Aujourd’hui 100 années depuis son retour à Allah (swt), il nous incombe de revisiter son histoire afin de nous inspirer et d’inspirer les générations futures confrontés à des défis contemporains tel la perte de leur identité, le néocolonialisme dans un monde ou le matérialisme a fini de triompher. En une vie de 72 ans il a véhiculé des valeurs de quête incessante du savoir, de travail méthodique, d’engagement communautaire, d’activisme militant, et surtout d’éducation et d’éveil des masses.

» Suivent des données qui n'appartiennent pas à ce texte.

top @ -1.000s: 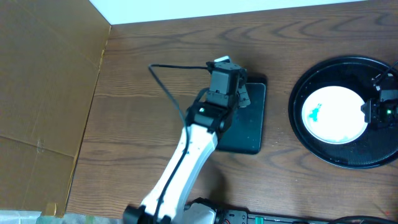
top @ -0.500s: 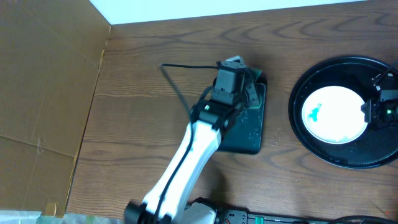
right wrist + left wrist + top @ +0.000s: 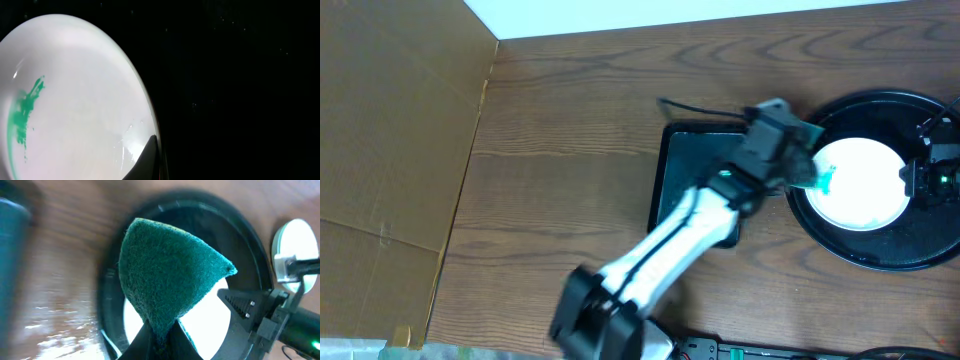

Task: Clean dirty plates on tray and stack at the side
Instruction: 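Carry the wet sponge to the plate held by the right gripper, then scrub the green stain on the plate with the left-held sponge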

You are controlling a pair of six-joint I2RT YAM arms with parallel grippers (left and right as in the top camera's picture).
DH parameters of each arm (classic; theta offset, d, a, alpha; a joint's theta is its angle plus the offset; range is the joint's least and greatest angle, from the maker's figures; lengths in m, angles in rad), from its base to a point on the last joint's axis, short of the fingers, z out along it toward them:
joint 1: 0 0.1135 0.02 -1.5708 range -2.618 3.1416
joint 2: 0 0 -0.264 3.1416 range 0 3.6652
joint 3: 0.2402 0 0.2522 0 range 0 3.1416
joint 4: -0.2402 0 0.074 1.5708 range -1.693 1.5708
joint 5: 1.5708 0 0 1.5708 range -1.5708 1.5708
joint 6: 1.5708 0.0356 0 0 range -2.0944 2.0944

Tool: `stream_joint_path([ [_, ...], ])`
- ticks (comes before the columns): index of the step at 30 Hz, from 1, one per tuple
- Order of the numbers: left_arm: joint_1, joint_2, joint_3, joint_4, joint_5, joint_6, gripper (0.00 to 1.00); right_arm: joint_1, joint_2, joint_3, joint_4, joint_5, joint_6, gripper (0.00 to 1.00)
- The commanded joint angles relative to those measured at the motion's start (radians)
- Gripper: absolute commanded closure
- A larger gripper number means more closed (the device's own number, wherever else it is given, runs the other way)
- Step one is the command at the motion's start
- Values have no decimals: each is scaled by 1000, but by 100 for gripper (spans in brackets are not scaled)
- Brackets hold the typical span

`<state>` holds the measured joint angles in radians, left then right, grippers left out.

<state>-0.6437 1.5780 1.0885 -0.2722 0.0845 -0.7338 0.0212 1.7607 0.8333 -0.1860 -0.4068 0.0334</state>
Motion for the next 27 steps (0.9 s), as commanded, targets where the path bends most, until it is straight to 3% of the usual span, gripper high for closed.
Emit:
stream_joint_path([
  [1, -71, 96, 2, 79, 13, -92, 93, 7, 16, 1, 3, 2, 11, 99],
  [9, -182, 253, 2, 301, -16, -129, 93, 7, 16, 1, 3, 3, 12, 99],
  [16, -199, 319, 2, 286, -185, -129, 93, 7, 16, 1, 3, 3, 13, 99],
  [23, -199, 332, 2, 171, -506, 20, 93, 6, 16, 1, 3, 3, 14, 99],
  [27, -199, 320, 2, 169, -555, 163, 93, 7, 16, 1, 6, 2, 14, 99],
])
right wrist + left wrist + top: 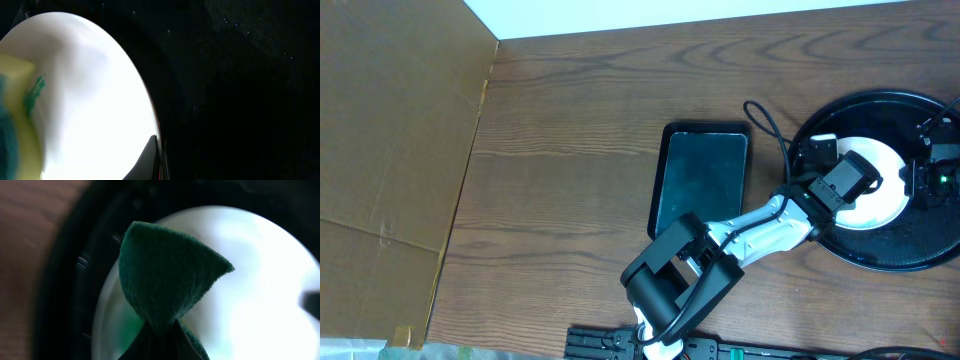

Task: Clean dirty plates on tray and stack at the side
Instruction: 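Scrub the green stain on the plate with the left-held sponge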

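Observation:
A white plate (882,200) lies in the round black tray (860,252) at the right. Near its left side is a green smear (34,94). My left gripper (160,342) is shut on a folded green scouring pad (167,280), which hangs low over the plate's left part (260,280), right by the smear. Whether the pad touches the plate cannot be told. My right gripper (923,178) sits at the plate's right rim, with one finger (150,152) lying on the rim, shut on the plate (95,90).
A rectangular black tray (700,180) holding water lies at the table's middle. A brown cardboard sheet (390,130) covers the left. My left arm (750,232) stretches from the front edge across to the round tray.
My left gripper with the pad has moved from the round tray's left edge to low over the plate, beside the green smear. The right gripper and plate are unchanged.
My left gripper held the green pad over the water tray, then above that tray's far end, then at the round tray's left edge, and now low over the plate. All the while my right gripper stayed on the plate's right rim.

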You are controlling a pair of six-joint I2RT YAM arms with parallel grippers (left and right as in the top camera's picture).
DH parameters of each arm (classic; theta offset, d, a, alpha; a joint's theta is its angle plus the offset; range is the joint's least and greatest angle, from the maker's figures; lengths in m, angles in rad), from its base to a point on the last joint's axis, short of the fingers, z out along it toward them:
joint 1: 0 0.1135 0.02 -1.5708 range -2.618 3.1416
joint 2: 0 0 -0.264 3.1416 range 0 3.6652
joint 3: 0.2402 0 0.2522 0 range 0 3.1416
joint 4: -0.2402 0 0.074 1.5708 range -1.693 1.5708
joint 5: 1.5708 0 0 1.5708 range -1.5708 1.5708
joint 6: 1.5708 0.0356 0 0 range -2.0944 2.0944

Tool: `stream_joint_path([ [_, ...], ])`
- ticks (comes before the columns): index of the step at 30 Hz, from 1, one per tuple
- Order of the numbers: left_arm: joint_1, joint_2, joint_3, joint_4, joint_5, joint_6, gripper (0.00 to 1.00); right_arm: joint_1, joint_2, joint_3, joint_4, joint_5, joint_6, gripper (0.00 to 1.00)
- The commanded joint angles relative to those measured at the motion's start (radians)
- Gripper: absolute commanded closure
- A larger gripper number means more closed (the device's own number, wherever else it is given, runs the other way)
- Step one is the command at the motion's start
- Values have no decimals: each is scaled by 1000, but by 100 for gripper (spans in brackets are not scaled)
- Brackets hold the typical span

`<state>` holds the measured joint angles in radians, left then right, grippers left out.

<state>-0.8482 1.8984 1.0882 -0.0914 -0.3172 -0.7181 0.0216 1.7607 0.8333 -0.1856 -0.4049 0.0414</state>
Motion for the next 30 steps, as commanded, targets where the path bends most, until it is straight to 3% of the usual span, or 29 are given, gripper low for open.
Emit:
stream_joint_path([
  [1, 5, -9, 3, -10, -167, 167, 93, 6, 16, 1, 6, 0, 6, 99],
  [7, 5, -109, 5, 21, -154, 147, 93, 6, 16, 1, 10, 0, 7, 99],
  [13, 5, -107, 5, 89, 42, -110, 93, 6, 16, 1, 13, 0, 14, 99],
  [17, 5, -58, 5, 115, 74, -235, 93, 6, 16, 1, 11, 0, 14, 99],
  [30, 5, 119, 5, 346, 74, -238, 93, 6, 16, 1, 10, 0, 14, 99],
])
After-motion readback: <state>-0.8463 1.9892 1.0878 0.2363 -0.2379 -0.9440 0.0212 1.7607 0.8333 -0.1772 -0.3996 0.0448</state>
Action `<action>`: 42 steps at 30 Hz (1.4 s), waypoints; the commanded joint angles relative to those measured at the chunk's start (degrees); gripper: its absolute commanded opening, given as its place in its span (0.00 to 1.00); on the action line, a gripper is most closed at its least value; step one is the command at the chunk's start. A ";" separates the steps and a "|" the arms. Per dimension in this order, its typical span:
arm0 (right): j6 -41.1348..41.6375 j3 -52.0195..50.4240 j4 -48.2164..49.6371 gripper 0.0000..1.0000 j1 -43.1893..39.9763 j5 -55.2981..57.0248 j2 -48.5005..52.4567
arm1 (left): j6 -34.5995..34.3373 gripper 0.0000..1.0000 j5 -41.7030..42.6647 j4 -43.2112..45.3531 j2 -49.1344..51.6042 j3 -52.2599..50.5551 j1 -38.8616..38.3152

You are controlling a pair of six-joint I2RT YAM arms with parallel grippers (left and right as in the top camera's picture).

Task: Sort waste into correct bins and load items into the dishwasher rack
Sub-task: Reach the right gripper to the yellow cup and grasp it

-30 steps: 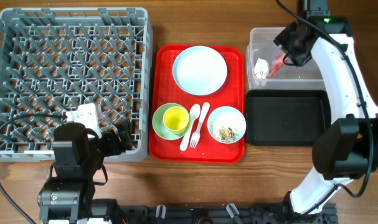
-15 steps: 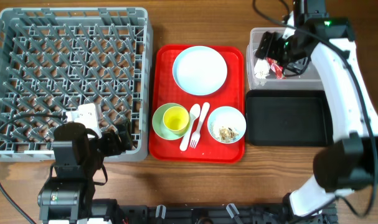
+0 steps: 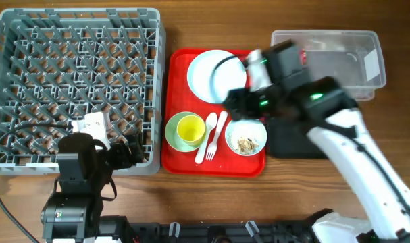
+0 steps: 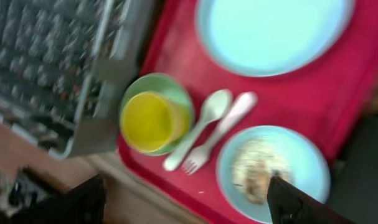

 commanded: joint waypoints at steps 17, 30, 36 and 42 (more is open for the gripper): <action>17.75 -1.27 8.07 0.31 11.98 6.19 25.33 | 0.68 1.00 0.94 0.15 -0.15 0.98 0.33; 17.88 -1.29 8.55 0.15 12.55 5.07 25.94 | 0.68 1.00 0.94 -0.11 -0.15 0.98 0.33; 17.92 -1.29 8.17 0.04 12.98 4.72 25.94 | 0.68 1.00 0.94 -0.26 -0.15 0.98 0.33; 17.57 -0.90 7.72 0.04 12.28 5.07 23.02 | 0.63 1.00 3.91 0.61 -0.15 0.98 0.33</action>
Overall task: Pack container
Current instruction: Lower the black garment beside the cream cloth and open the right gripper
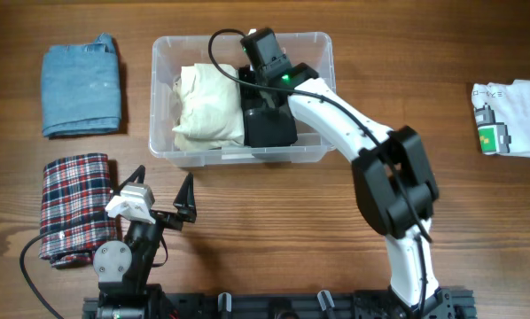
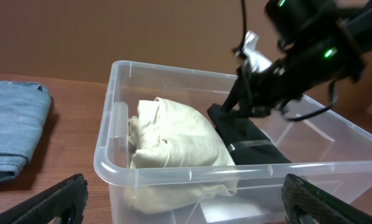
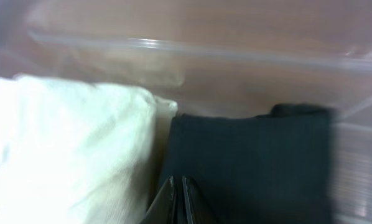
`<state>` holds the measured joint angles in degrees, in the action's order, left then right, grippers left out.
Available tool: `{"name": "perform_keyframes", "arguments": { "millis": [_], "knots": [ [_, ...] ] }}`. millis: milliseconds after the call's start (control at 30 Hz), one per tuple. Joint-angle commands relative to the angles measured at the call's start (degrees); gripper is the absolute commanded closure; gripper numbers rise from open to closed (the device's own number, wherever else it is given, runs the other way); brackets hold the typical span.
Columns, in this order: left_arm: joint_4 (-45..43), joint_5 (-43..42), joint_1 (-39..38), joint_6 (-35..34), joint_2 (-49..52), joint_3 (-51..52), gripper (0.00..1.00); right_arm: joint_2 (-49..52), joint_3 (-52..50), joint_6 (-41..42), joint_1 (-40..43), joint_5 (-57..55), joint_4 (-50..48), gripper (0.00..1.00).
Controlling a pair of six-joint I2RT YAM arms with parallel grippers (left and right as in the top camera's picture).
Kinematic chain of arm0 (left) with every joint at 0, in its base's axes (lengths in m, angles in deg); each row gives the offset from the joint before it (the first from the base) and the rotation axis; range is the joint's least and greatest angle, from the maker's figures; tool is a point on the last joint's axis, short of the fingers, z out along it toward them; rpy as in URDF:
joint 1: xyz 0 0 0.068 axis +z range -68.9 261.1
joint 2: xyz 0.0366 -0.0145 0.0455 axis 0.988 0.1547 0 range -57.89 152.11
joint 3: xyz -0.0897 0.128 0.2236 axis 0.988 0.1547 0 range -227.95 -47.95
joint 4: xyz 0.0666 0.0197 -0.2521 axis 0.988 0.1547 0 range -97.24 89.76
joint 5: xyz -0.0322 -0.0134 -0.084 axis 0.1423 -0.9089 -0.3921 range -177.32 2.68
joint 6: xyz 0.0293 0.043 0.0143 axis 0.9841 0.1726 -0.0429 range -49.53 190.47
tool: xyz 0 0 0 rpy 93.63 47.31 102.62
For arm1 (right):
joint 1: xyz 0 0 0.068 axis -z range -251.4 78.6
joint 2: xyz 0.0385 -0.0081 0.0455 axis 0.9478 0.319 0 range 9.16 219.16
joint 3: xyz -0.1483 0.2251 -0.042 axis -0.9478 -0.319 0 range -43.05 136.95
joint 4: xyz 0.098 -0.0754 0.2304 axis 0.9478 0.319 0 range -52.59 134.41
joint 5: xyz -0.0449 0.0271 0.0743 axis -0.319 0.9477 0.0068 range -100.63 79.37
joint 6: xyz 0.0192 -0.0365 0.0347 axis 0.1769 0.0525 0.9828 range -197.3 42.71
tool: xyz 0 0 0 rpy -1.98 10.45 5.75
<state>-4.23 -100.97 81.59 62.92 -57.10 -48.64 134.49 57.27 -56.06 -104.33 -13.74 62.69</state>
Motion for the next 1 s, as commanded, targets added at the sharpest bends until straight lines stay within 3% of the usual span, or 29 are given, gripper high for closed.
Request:
{"name": "perform_keyframes", "arguments": {
  "millis": [0, 100, 267, 467, 967],
  "knots": [
    [0.0, -0.9, 0.4, 1.1, -0.4, 0.4, 0.00, -10.5, 0.6, -3.2, 0.3, -12.9, 3.6, 0.96],
    [0.0, -0.9, 0.4, 1.1, -0.4, 0.4, 0.00, -12.3, 0.6, -3.3, 0.3, -20.4, 8.8, 0.96],
    [0.0, -0.9, 0.4, 1.2, -0.4, 0.4, 0.00, -9.4, 0.4, -3.2, 0.9, -20.7, 16.0, 0.96],
    [0.0, -0.9, 0.4, 1.1, -0.4, 0.4, 0.00, -4.4, 0.4, -3.7, 0.9, -13.5, 17.4, 0.96],
    [0.0, -0.9, 0.4, 1.2, -0.4, 0.4, 0.00, -1.3, 0.4, -4.6, 1.0, -12.9, 21.2, 0.96]
  ]
}}
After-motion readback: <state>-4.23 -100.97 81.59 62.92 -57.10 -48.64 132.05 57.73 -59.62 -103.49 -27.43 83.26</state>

Le Sénégal hérité des colons s’est évertué à nous diviser au nom de clivages inter-confrériques étrangers à l’esprit de l’Islam. Notre belle religion n’est pas pour la balkanisation créant des murs de Berlin de part et d’autres d’entres les Turuq. L’essentiel pour la nouvelle génération d’hommes et de femmes de notre pays est de connaître l’histoire de nos érudits et grandes figures afin de bâtir ou de consolider notre identité nationale et par la même occasion déconstruire les préjugés autour de personnalités tel la fierté de l’Islam, El Hadji Abdoulaye Niass envers qui nous avons à jamais un devoir de mémoire et de reconnaissance.